What is needed - Please restate the records below verbatim, omitting every image they hold.

Records from a collection:

────────────────

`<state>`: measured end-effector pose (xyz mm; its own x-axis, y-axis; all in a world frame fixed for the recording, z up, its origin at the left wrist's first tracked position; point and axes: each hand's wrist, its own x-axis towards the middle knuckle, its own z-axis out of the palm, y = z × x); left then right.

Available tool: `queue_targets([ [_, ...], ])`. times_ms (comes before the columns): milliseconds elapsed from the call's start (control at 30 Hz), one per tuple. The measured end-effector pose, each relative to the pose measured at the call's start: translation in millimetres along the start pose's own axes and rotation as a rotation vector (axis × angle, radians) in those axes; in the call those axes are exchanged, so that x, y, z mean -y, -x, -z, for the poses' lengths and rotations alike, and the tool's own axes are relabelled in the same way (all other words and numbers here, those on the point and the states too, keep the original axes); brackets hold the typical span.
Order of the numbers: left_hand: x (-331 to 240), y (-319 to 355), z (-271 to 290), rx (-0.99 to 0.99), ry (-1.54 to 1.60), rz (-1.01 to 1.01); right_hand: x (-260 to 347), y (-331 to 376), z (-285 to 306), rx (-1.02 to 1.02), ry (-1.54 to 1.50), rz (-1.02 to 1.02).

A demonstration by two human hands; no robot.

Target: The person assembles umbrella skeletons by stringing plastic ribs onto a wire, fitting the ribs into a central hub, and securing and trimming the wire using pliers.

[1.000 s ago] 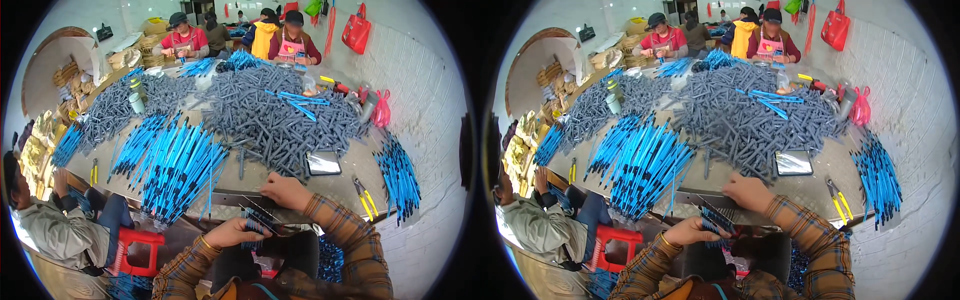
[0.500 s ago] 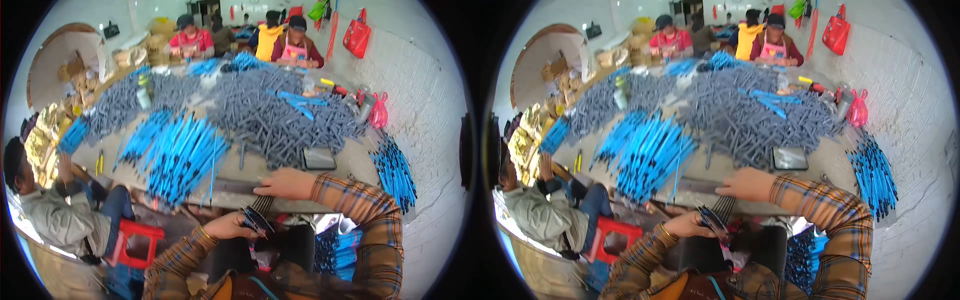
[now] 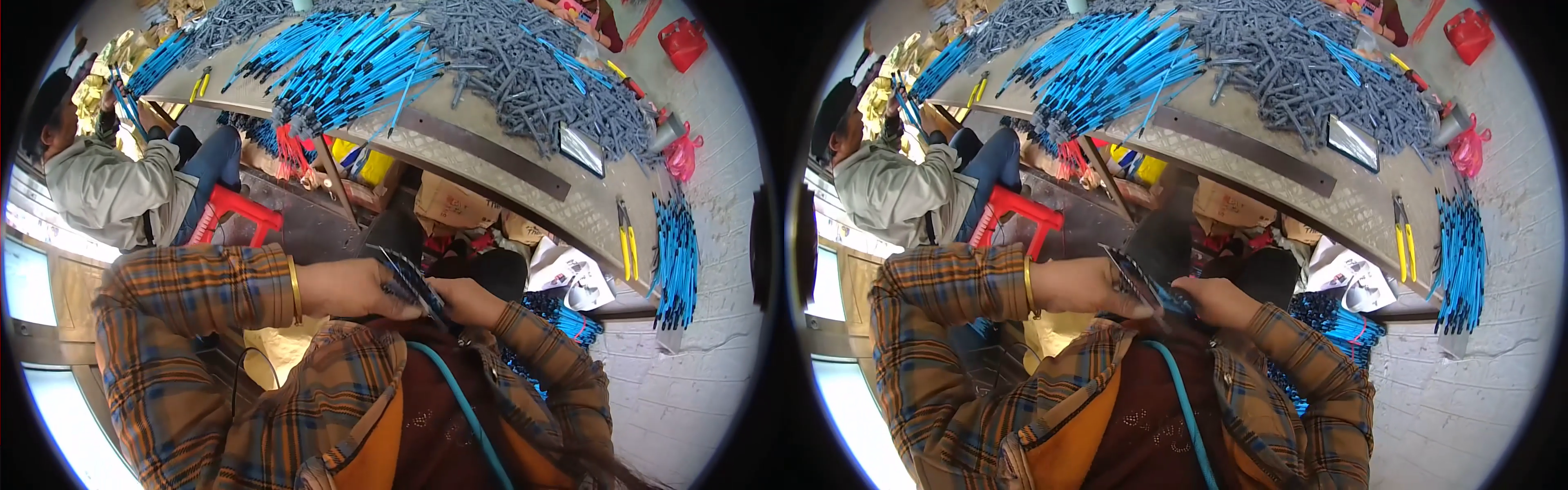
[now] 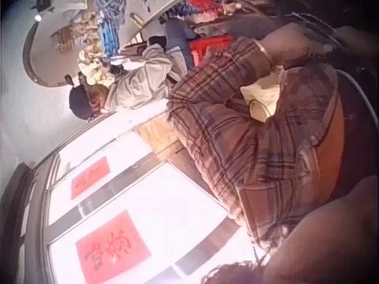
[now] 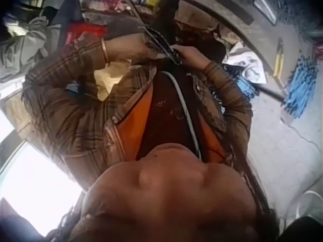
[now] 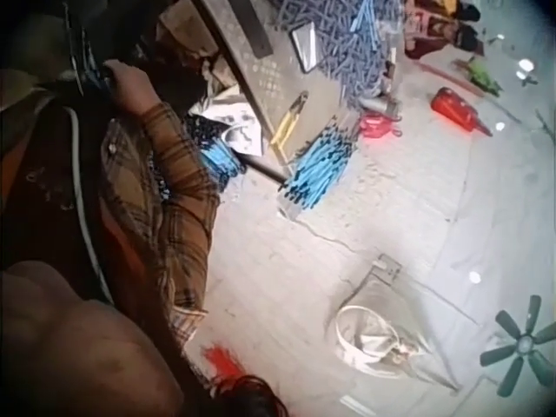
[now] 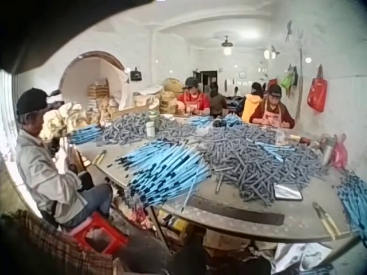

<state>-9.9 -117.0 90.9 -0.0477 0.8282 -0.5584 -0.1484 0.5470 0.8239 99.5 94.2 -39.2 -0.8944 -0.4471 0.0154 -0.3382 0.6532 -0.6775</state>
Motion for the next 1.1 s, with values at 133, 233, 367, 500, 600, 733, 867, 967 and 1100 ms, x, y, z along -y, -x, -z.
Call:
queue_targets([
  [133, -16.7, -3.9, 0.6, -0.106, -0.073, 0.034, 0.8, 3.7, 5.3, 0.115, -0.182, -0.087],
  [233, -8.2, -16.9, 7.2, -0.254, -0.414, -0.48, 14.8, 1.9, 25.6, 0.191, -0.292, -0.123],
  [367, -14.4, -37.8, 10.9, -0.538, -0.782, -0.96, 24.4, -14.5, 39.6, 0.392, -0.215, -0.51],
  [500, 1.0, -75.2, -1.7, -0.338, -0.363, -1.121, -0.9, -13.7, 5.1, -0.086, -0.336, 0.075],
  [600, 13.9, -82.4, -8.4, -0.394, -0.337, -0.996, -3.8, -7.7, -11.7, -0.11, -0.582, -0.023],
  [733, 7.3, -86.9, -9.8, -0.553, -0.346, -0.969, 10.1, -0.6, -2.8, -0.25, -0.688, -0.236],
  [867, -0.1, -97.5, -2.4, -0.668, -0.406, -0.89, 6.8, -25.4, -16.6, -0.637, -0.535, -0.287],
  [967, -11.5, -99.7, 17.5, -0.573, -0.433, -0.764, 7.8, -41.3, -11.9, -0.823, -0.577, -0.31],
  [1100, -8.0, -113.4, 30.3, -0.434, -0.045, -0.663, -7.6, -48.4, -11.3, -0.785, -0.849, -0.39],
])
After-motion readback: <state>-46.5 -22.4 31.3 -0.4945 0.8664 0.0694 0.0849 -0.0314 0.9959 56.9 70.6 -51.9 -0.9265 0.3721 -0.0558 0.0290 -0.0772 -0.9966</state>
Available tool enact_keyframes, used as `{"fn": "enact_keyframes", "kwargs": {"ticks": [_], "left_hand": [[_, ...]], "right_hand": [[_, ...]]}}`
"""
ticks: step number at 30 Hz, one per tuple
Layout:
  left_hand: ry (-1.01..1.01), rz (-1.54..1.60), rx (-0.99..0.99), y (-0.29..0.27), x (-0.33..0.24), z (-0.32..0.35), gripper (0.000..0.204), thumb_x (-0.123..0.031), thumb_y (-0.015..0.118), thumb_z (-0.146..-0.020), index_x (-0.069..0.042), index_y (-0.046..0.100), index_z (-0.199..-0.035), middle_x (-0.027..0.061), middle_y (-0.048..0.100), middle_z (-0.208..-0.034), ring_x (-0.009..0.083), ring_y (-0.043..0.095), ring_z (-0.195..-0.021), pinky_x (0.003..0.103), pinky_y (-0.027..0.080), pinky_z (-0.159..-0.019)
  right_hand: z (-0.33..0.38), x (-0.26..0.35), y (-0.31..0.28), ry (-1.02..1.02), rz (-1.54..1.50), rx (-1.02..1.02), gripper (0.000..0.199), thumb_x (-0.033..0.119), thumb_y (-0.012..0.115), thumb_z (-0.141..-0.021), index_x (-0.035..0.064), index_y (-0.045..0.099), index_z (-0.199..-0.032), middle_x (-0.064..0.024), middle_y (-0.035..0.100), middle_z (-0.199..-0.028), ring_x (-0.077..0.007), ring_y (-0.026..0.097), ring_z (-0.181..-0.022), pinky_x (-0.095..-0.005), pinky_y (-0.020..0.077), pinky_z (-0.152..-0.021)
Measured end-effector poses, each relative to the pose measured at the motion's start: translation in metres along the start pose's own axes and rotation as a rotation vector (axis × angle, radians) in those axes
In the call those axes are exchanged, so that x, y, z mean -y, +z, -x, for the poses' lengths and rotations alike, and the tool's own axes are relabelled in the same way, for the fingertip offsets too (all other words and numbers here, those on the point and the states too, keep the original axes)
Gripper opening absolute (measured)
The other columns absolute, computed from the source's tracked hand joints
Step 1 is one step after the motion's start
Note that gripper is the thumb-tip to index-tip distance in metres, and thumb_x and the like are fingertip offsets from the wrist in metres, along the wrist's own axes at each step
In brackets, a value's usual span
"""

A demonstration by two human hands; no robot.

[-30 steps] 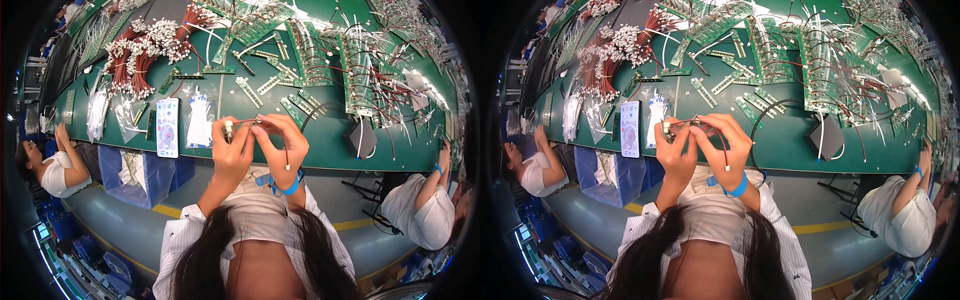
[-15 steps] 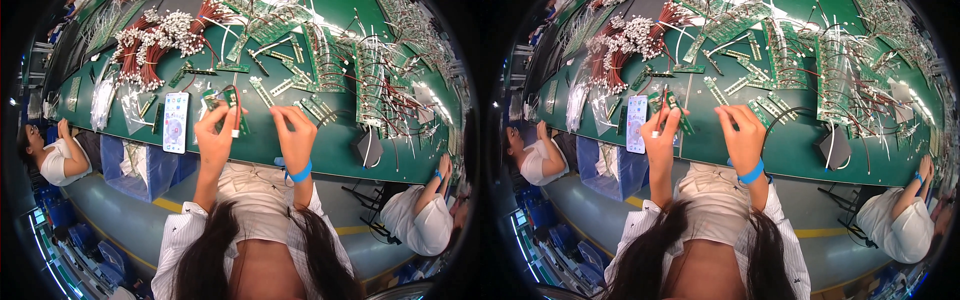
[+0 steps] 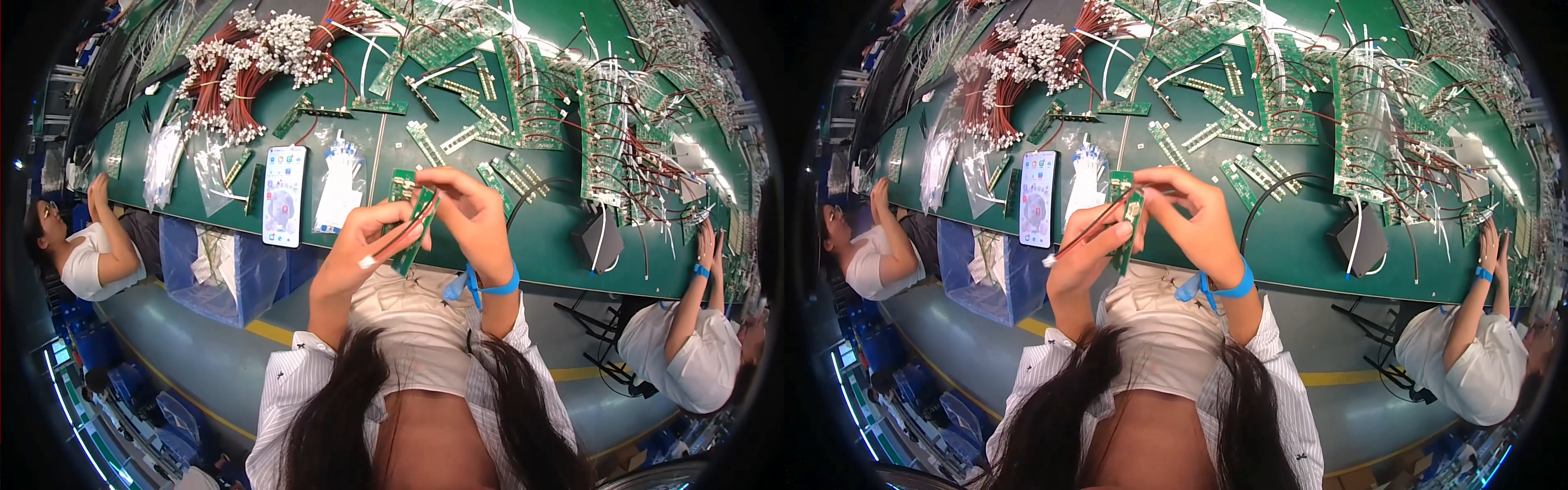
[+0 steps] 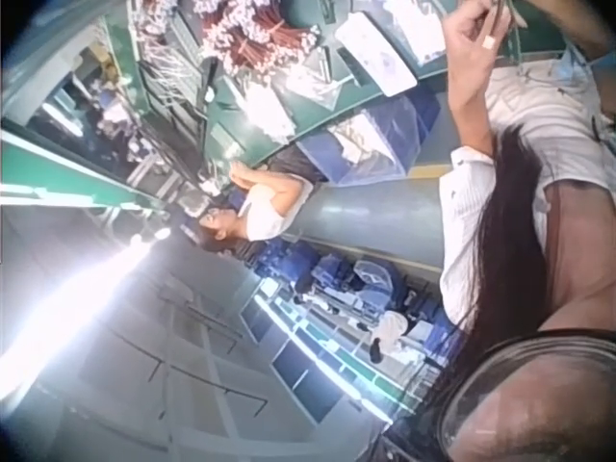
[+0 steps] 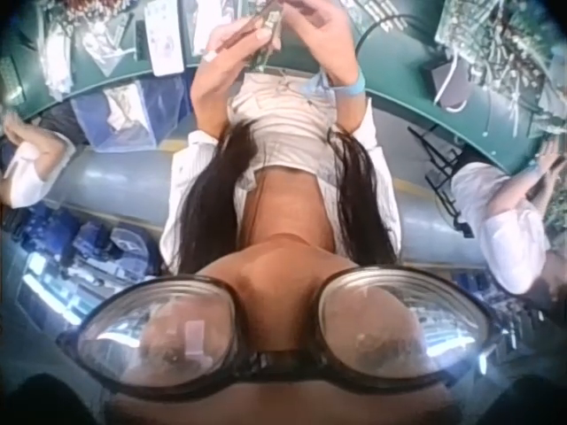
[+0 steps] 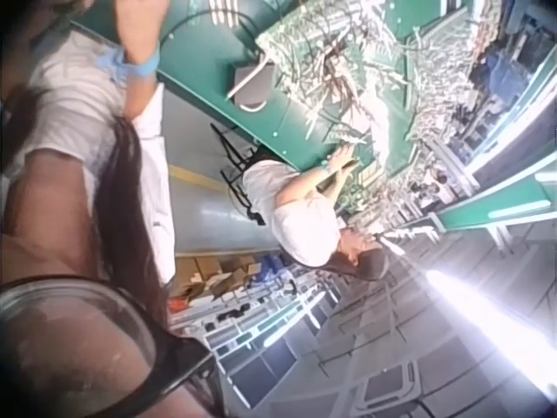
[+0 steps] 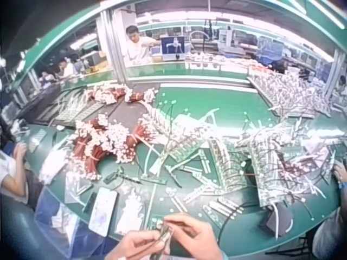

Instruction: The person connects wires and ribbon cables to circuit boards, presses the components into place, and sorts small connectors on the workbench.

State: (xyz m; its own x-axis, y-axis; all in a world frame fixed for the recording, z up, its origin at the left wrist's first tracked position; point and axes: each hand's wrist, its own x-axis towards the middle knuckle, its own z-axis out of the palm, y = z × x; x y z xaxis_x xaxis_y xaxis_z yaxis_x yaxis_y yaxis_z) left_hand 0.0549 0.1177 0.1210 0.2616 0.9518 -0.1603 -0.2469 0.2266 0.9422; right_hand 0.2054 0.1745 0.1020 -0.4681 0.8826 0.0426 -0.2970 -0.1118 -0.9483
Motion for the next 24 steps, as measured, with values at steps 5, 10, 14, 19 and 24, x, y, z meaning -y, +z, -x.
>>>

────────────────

Written solution -
`<state>`: measured end-effector pose (xyz mm; its own x-axis, y-axis; all in a world frame fixed for the recording, z up, its origin at the left wrist's first tracked position; point and axes: each hand's wrist, its own x-axis towards the middle knuckle, its own z-axis out of the palm, y = z × x); left then right.

Available tool: `queue_targets([ [_, ...], ])`. times_ms (comes before the columns): milliseconds elapsed from the call's start (control at 30 Hz), one per tuple. The measured end-effector pose, each relative to the pose measured at the call's start: translation in millimetres along the start pose's own axes and rotation as a rotation vector (axis × angle, radians) in those axes; in the call those axes are exchanged, so that x, y, z mean -y, -x, -z, for the poses' lengths and rotations alike, and the tool's own axes are relabelled in the same way (all other words and numbers here, those on the point and the states too, keep the original axes); brackets hold the typical span.
Order of the numbers: left_hand: x (-331 to 240), y (-319 to 355), z (-271 to 290), rx (-0.99 to 0.99), ry (-1.54 to 1.60), rz (-1.01 to 1.01); right_hand: x (-260 to 347), y (-331 to 376), z (-285 to 306), rx (-1.02 to 1.02), ry (-1.54 to 1.50), rz (-1.02 to 1.02).

A demonstration by two human hands; no robot.

Target: The person assembles umbrella skeletons by stringing plastic ribs onto a wire, fitting the ribs into a central hub, and securing and trimming the wire using pliers.

[1.000 s ago] 
[0.500 s ago] 
[now] 
[now] 
[now] 
[now] 
[now] 

<state>-9.9 -117.0 90.9 -0.0477 0.8282 -0.5584 -0.1484 0.5470 0.8239 99.5 94.2 -39.2 -0.8944 -0.4471 0.0154 -0.3382 0.6532 -0.6775</state>
Motion for the next 1.1 s, with values at 133, 233, 367, 500, 600, 733, 867, 967 and 1100 ms, x, y, z along -y, -x, -z.
Call:
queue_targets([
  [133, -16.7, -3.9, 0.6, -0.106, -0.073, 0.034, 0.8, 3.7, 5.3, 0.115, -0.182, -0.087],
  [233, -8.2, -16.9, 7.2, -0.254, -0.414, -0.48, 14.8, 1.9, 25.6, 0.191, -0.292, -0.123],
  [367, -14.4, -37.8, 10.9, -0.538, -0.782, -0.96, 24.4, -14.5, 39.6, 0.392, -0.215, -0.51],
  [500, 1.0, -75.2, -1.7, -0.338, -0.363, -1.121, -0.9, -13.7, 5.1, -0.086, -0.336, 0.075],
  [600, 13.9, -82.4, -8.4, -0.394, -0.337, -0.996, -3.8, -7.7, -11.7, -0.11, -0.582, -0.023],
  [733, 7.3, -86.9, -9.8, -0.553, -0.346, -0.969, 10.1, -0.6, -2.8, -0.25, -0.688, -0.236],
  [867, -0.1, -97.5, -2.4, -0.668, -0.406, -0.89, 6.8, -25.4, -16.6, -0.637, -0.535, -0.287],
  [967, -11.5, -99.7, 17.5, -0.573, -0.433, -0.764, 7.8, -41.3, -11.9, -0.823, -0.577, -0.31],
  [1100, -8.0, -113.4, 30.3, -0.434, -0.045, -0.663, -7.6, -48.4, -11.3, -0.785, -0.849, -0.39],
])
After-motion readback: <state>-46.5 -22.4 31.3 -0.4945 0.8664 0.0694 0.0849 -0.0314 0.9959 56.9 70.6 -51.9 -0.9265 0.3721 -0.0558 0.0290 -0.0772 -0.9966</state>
Available tool enact_keyframes, used as `{"fn": "enact_keyframes", "kwargs": {"ticks": [_], "left_hand": [[_, ...]], "right_hand": [[_, ...]]}}`
"""
ticks: step number at 30 Hz, one per tuple
Layout:
  left_hand: ry (-1.01..1.01), rz (-1.54..1.60), rx (-0.99..0.99), y (-0.29..0.27), x (-0.33..0.24), z (-0.32..0.35), gripper (0.000..0.204), thumb_x (-0.123..0.031), thumb_y (-0.015..0.118), thumb_z (-0.146..-0.020), index_x (-0.069..0.042), index_y (-0.046..0.100), index_z (-0.199..-0.035), middle_x (-0.027..0.061), middle_y (-0.048..0.100), middle_z (-0.208..-0.034), ring_x (-0.009..0.083), ring_y (-0.043..0.095), ring_z (-0.195..-0.021), pinky_x (0.003..0.103), pinky_y (-0.027..0.080), pinky_z (-0.159..-0.019)
  right_hand: z (-0.33..0.38), x (-0.26..0.35), y (-0.31..0.28), ry (-1.02..1.02), rz (-1.54..1.50), rx (-1.02..1.02), gripper (0.000..0.199), thumb_x (-0.033..0.119), thumb_y (-0.012..0.115), thumb_z (-0.141..-0.021), index_x (-0.035..0.064), index_y (-0.045..0.099), index_z (-0.199..-0.032), middle_x (-0.064..0.024), middle_y (-0.035..0.100), middle_z (-0.199..-0.028), ring_x (-0.077..0.007), ring_y (-0.026..0.097), ring_z (-0.181..-0.022), pinky_x (-0.095..-0.005), pinky_y (-0.020..0.077), pinky_z (-0.152..-0.021)
Measured end-effector poses, each relative to the pose measured at the motion's start: translation in metres along the start pose's own axes and rotation as a rotation vector (axis × angle, radians) in those axes
In the call those axes are exchanged, so that x, y, z mean -y, +z, -x, for the poses' lengths and rotations alike, and the tool's own axes are relabelled in the same way, for the fingertip offsets too (all other words and numbers here, those on the point and the states too, keep the original axes)
Gripper opening absolute (measured)
The other columns absolute, computed from the source's tracked hand joints
Step 1 is one step after the motion's start
Note that gripper is the thumb-tip to index-tip distance in metres, and thumb_x and the like are fingertip offsets from the wrist in metres, along the wrist's own axes at each step
In brackets, a value's usual span
"""

A demonstration by two human hands; no robot.

[-30 steps] 
[-15 steps] 
[+0 steps] 
[+0 steps] 
[+0 steps] 
[+0 steps] 
[+0 steps] 

Instruction: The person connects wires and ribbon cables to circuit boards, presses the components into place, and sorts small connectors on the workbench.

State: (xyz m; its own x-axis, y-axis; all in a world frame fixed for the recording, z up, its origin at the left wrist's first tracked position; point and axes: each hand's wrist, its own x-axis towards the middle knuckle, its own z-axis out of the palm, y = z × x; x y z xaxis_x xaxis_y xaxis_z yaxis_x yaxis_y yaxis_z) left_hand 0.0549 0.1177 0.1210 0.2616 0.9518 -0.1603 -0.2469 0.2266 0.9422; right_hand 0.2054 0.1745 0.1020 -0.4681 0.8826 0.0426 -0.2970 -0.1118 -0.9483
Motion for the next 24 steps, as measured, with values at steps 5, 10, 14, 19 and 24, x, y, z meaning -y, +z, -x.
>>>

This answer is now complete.